El arte tiene el privilegio de ser considerado una salida a las capacidades transformadoras del hombre. Y el dolor, en ese sentido es uno de los temas más fecundos pues el ser humano artista o no no, en algún momento de su vida ha conocido de cerca o de lejos el dolor y si es artista, indefectiblemente repercutirá en su obra.
El artista y con él el arte puede plasmar las diversas experiencias, a modo de explicación personal o como un motivo más de su ingente capacidad algún tipo de dolor vivido.
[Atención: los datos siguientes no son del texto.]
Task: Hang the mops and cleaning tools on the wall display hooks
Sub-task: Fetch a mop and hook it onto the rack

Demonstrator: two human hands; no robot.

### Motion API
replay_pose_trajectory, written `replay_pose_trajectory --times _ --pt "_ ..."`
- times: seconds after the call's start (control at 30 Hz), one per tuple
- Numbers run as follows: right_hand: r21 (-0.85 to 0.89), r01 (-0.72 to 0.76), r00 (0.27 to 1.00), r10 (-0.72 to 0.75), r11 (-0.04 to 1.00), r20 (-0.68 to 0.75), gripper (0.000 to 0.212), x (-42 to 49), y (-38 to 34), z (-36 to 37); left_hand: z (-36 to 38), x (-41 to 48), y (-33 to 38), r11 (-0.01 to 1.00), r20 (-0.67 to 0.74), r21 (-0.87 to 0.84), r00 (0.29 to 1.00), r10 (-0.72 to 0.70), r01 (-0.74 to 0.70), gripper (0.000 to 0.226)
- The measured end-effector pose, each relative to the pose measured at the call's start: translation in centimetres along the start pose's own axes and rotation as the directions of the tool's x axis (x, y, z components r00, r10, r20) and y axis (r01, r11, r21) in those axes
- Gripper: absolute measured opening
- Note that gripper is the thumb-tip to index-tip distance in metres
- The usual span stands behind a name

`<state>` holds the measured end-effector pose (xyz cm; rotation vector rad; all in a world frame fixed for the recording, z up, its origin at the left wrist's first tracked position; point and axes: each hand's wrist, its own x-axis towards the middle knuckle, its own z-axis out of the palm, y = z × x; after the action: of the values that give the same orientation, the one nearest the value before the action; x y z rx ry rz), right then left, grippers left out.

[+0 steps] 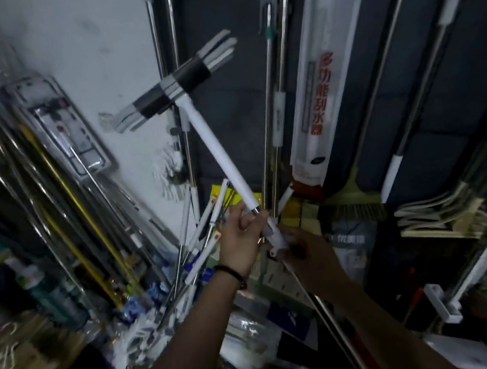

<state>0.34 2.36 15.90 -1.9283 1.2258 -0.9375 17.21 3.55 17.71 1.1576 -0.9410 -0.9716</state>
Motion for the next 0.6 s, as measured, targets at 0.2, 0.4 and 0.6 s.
replay_pose_trajectory --times 0.2,0.4,0.6 --pt "0.125 0.064 0.990 -0.047 0.990 -0.133 0.017 2.0 -5.7 -3.9 2.3 0.6 8.0 0.983 0.152 0.039 0.974 0.170 -0.178 0.023" --pt "0.157 0.190 0.945 -0.137 0.969 -0.298 0.027 6.3 -12.3 -11.9 6.0 1.9 13.2 0.904 0.296 0.104 0.881 0.369 -0.414 0.037" --pt "0.086 0.299 0.918 -0.261 0.951 -0.299 0.035 7.0 -16.5 -19.3 12.2 3.2 17.8 0.850 0.422 0.068 0.787 0.450 -0.523 0.053"
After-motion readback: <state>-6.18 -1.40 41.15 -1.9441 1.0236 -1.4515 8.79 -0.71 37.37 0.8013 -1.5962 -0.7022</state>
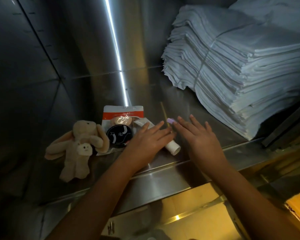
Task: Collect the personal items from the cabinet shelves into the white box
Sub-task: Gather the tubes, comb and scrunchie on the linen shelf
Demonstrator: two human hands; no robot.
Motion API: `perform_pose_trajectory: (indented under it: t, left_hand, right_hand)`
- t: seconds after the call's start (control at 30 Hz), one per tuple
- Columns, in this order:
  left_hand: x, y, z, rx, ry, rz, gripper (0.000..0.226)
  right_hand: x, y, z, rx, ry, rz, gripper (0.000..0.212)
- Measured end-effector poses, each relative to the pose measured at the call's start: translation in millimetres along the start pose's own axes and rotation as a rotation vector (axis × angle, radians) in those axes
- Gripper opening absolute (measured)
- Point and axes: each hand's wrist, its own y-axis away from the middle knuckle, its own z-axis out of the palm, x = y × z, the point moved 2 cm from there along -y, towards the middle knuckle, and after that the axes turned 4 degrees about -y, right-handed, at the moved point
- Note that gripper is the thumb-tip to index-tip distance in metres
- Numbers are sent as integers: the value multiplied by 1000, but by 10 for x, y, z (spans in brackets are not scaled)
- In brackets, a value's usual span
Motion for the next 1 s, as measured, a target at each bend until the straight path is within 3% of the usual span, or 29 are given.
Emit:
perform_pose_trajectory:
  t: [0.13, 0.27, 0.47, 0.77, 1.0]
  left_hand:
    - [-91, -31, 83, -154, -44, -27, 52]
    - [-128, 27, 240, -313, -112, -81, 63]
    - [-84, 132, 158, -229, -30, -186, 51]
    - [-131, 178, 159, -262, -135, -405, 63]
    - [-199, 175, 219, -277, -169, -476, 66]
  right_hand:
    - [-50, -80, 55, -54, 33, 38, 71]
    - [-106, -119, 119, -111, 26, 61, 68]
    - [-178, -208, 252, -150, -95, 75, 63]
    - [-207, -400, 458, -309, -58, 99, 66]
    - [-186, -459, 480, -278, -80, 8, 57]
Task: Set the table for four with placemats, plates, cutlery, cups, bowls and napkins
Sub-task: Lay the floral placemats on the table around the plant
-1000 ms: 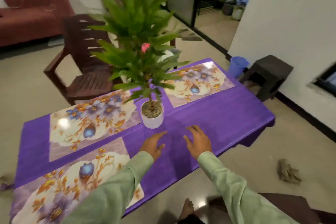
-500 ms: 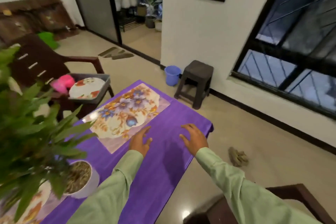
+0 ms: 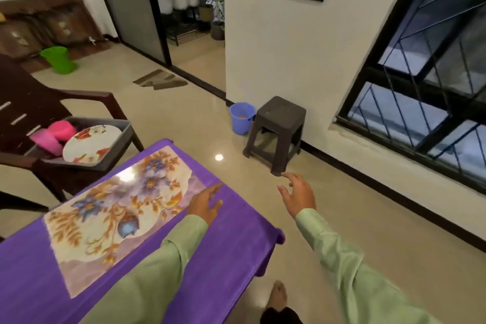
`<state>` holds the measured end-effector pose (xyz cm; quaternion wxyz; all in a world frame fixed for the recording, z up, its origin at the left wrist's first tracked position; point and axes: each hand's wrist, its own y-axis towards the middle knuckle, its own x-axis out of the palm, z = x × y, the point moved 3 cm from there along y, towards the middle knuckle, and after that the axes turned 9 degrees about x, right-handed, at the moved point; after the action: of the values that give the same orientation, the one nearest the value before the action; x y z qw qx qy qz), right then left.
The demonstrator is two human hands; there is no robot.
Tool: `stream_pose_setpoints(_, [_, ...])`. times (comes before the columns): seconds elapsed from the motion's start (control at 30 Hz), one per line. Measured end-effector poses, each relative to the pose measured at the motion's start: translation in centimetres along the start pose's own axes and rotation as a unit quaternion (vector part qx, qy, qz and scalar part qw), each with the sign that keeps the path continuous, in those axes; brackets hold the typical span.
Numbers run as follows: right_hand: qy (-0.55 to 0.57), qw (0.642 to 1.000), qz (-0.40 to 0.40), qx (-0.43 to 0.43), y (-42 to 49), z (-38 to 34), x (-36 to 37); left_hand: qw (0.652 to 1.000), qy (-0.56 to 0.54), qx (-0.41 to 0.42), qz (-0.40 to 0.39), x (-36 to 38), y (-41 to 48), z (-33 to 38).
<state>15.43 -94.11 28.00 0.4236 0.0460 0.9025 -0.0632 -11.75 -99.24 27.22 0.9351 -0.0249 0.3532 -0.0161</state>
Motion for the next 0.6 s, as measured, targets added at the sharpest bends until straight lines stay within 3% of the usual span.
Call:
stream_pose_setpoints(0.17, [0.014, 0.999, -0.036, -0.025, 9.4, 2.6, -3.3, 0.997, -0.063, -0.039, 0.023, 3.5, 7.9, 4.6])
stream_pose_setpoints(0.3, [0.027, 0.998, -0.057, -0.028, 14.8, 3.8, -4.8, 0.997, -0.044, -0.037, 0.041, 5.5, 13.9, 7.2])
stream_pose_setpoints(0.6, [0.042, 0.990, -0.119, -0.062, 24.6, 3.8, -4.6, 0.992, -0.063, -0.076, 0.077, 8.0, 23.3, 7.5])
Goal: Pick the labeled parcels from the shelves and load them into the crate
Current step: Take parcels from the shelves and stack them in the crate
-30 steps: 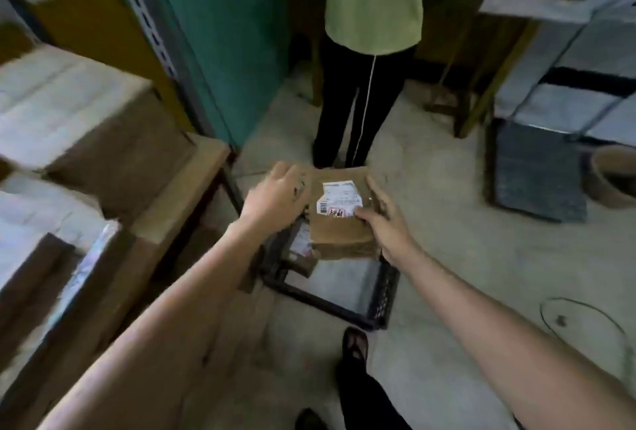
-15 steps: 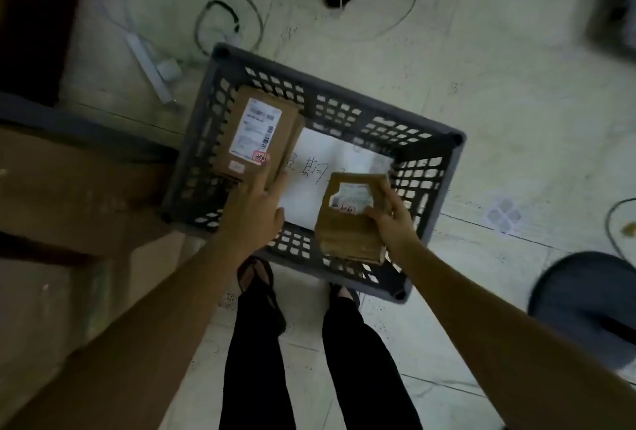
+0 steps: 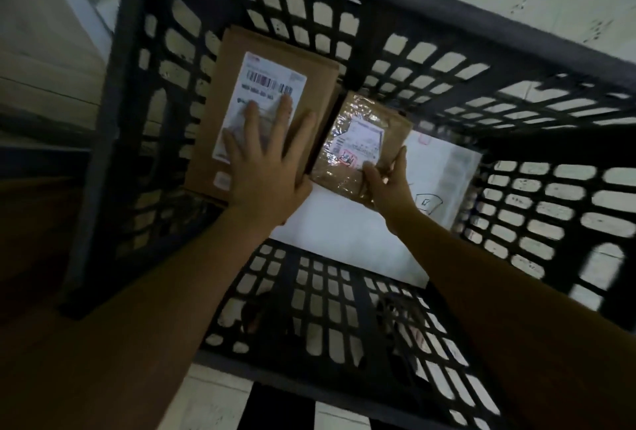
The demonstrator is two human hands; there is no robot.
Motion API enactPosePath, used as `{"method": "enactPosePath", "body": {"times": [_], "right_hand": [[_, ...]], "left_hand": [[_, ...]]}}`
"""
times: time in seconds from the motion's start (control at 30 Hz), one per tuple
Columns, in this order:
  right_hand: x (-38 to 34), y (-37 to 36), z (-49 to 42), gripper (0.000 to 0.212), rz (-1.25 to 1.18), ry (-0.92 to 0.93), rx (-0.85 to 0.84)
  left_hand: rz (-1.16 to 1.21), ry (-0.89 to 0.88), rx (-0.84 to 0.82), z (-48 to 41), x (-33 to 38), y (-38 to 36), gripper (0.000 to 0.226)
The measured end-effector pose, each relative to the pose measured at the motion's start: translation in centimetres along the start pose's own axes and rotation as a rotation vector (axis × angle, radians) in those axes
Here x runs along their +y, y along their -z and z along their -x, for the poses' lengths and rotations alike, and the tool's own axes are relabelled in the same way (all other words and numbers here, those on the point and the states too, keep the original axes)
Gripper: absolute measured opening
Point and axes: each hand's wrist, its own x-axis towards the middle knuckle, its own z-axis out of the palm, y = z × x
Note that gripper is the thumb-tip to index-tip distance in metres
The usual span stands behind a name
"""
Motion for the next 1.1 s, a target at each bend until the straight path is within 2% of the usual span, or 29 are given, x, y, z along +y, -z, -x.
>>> {"method": "enactPosePath", "body": {"times": [0.1, 0.2, 0.3, 0.37, 0.4, 0.47, 0.57, 0.7, 0.8, 0.87, 1.1], "right_hand": [[-0.4, 0.3, -0.2, 0.063, -0.029, 0.067, -0.033], [-0.7, 0.3, -0.9, 0.061, 0.035, 0.085, -0.096], [-1.7, 0.0, -1.4, 0.07, 0.221, 0.043, 0.017], [-3.0, -0.1, -0.1, 0.077, 0.431, -0.04, 0.107], [-3.7, 0.0, 1.4, 0.077, 0.553, -0.012, 0.118], [-4.8, 0.9, 5.4, 0.07, 0.749, 0.156, 0.08], [-7.0, 3.8, 13.3, 0.062, 1.009, 0.451, -0.091], [-12.0, 9.3, 25.6, 0.058, 1.193, 0.627, -0.264], [-16.9, 13.0, 35.4, 0.054, 1.199, 0.839, -0.273], [-20.5, 14.9, 41.5, 0.049, 1.215, 1.016, -0.245], [-34.7, 16.9, 59.3, 0.037, 1.024, 1.591, -0.113]], "left_hand": [[0.018, 0.027, 0.008, -0.2, 0.3, -0.2, 0.085], [0.004, 0.039, 0.046, -0.3, 0.2, -0.7, 0.083], [-0.033, 0.045, 0.016, -0.9, 0.2, -0.4, 0.084], [-0.064, 0.046, -0.015, -0.8, 0.3, 0.8, 0.087], [-0.047, 0.053, -0.021, -0.5, 0.4, 1.9, 0.088], [0.003, 0.053, -0.019, 0.7, 0.9, 4.5, 0.084], [0.062, 0.041, -0.037, 4.6, 3.1, 10.1, 0.075], [0.227, 0.117, -0.035, 13.2, 6.7, 20.6, 0.062], [0.361, 0.085, 0.152, 19.9, 8.1, 30.4, 0.042], [0.33, 0.08, 0.273, 23.9, 8.9, 37.2, 0.037], [0.072, 0.204, 0.671, 36.1, 10.2, 58.6, 0.044]]}}
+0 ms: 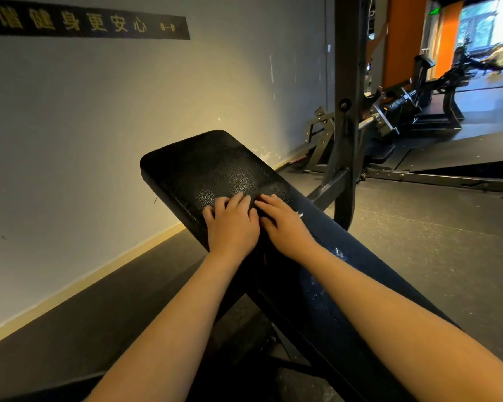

Se dan así una doble vertiente: por un lado expondrá el tema como detalle de la vida y por otro servirá para que se conozca al autor; algo así como aquellas dos máximas literarias del arte por el arte, como capricho y el arte como experiencia, como escuela, como necesidad.
El dolor, como forma es anecdótica y desde la perspectiva formal no se explica, sólo se ejemplifica como manera de testimonio, de recuerdo.
El dolor es una condición humana que afecta a cada persona y que se siente como algo propio, algo único. Aun así, es una experiencia vital compartida, universal y atemporal que soportamos por el simple (o no tan simple) hecho de existir.
Su representación en el arte existe desde los orígenes y se mantiene hoy en día. Existe el tópico (bien nutrido por la propia Historia del Arte) de que si eres artista estás condenado a sufrir. Tu visión y tu actitud ante la vida te va a crear heridas profundas en las que podrás meter el dedo y sacarlo manchado tanto de sangre como de oro.